- _Problem_
Would you repeat exactly the part of the listing below that runs from the line containing "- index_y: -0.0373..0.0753" down to the line containing "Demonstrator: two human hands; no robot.", inclusive, and nothing else?

- _Dataset section_
== == ==

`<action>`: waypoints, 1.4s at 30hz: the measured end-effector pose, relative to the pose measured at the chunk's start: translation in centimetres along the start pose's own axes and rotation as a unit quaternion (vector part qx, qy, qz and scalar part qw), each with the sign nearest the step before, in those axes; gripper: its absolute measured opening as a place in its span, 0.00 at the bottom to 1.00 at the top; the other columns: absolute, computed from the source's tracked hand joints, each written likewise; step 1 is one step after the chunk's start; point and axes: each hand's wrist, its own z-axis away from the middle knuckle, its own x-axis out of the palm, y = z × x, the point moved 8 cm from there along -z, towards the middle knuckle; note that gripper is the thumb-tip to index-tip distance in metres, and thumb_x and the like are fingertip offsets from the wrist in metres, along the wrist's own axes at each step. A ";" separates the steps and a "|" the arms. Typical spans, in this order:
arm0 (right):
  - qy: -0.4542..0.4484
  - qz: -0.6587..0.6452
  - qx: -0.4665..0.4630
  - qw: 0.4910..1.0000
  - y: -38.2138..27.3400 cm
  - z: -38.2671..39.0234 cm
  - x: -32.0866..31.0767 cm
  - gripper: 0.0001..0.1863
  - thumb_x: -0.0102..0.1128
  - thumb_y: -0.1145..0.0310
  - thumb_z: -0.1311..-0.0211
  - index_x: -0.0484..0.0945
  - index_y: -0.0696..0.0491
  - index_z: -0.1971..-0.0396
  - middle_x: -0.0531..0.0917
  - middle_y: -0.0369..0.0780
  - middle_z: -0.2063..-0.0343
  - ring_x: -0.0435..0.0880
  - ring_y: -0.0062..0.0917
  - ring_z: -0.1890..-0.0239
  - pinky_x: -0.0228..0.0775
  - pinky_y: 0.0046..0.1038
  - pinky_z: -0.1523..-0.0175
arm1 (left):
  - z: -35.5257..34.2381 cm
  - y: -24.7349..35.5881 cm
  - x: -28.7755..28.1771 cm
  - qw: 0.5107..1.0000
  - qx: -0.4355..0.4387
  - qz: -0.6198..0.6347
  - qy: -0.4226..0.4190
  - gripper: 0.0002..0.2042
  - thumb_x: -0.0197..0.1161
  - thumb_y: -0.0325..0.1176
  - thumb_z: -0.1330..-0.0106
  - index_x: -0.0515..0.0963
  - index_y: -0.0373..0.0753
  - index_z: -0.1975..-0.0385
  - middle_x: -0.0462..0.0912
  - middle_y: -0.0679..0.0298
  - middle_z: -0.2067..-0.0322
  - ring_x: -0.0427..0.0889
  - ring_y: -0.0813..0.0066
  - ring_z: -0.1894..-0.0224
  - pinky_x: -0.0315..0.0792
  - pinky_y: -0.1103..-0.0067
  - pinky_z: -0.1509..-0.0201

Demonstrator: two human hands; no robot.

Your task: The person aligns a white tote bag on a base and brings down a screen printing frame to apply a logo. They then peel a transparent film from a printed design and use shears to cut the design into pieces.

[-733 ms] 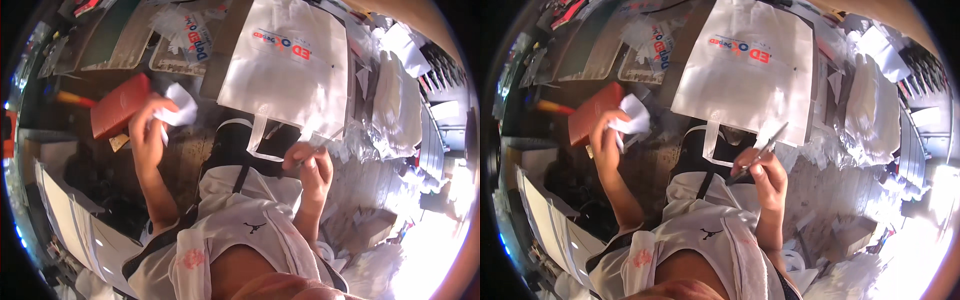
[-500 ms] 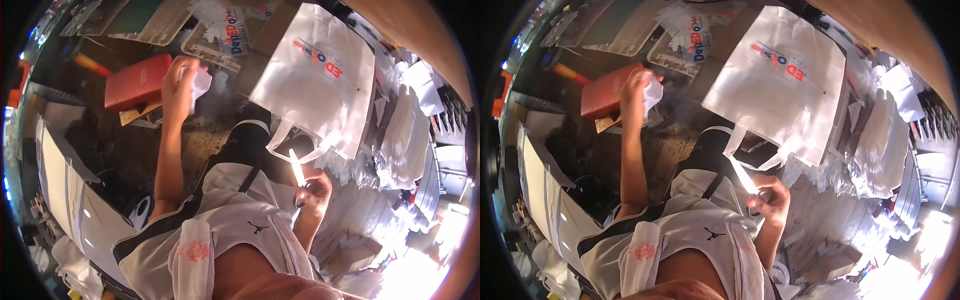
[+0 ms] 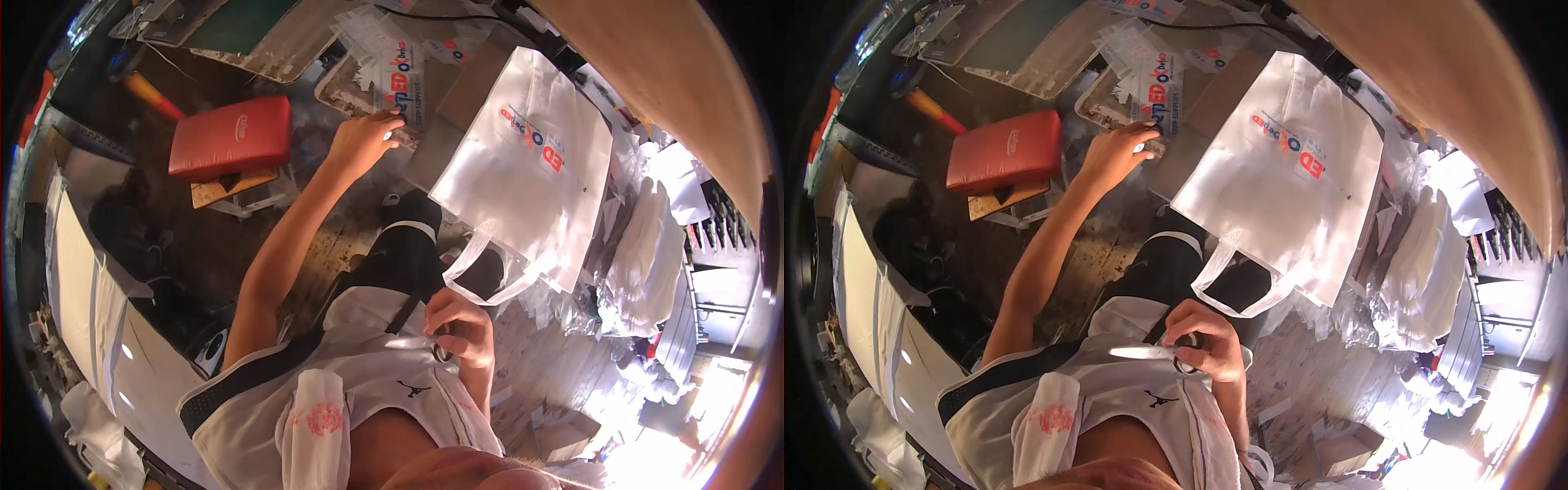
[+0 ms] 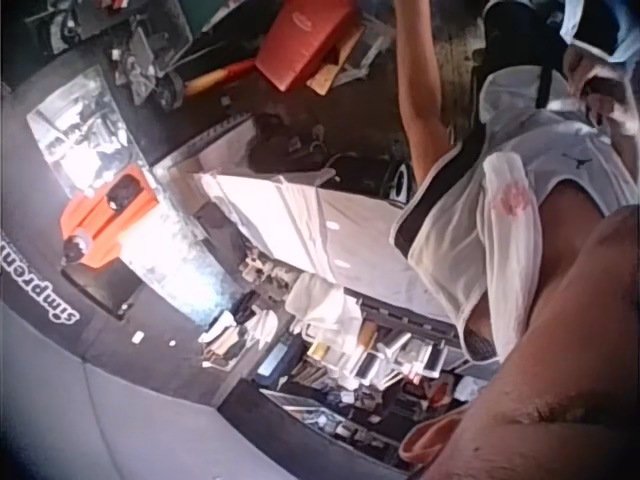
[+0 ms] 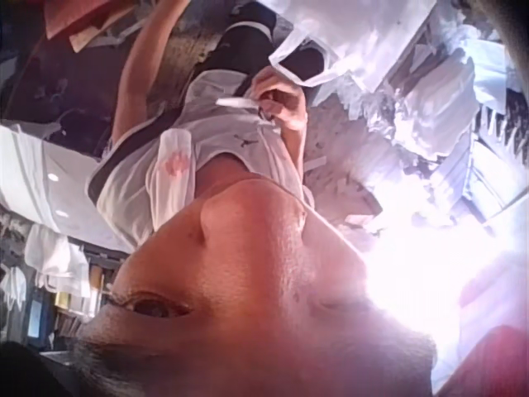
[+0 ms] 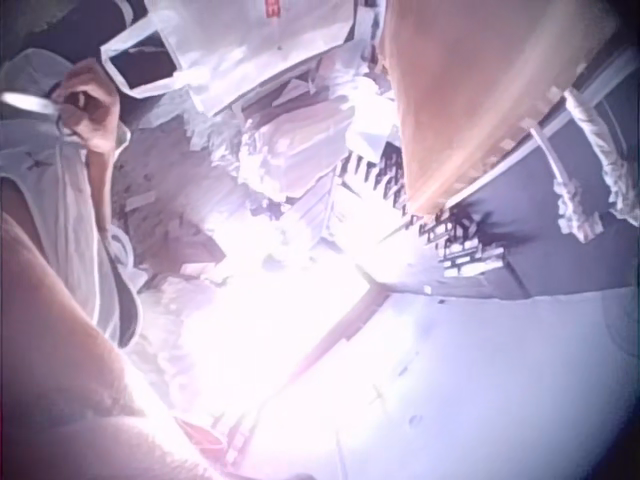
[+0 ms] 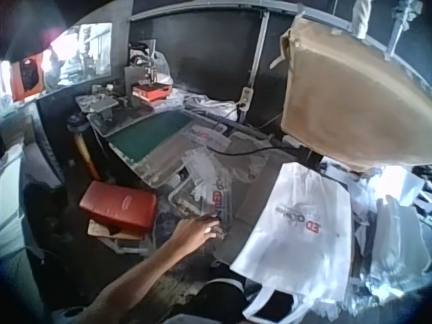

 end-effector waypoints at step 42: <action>-0.054 -0.229 0.253 0.938 10.4 2.1 2.1 0.37 0.72 0.59 0.42 0.77 0.67 0.37 0.74 0.36 0.55 0.75 0.21 0.56 0.67 0.22 0.48 | 1.8 -8.8 -5.6 0.832 -0.141 0.473 0.254 0.10 0.66 0.27 0.26 0.84 0.29 0.52 0.88 0.58 0.64 0.90 0.71 0.64 0.87 0.73 0.58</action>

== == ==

- _Task answer_
  - index_y: -0.0373..0.0753
  - index_z: -0.1975..-0.0385
  - middle_x: -0.0462..0.0912
  - middle_y: -0.0679..0.0298
  - middle_z: -0.2067..-0.0322
  - ring_x: -0.0427..0.0889
  - ring_y: -0.0813..0.0066
  - ring_z: -0.1894..-0.0224
  - pinky_x: -0.0315..0.0792
  - pinky_y: -0.1103..-0.0067
  - pinky_z: -0.1509..-0.0201

Demonstrator: two human hands; no robot.

Besides this answer, the exercise requires nothing else.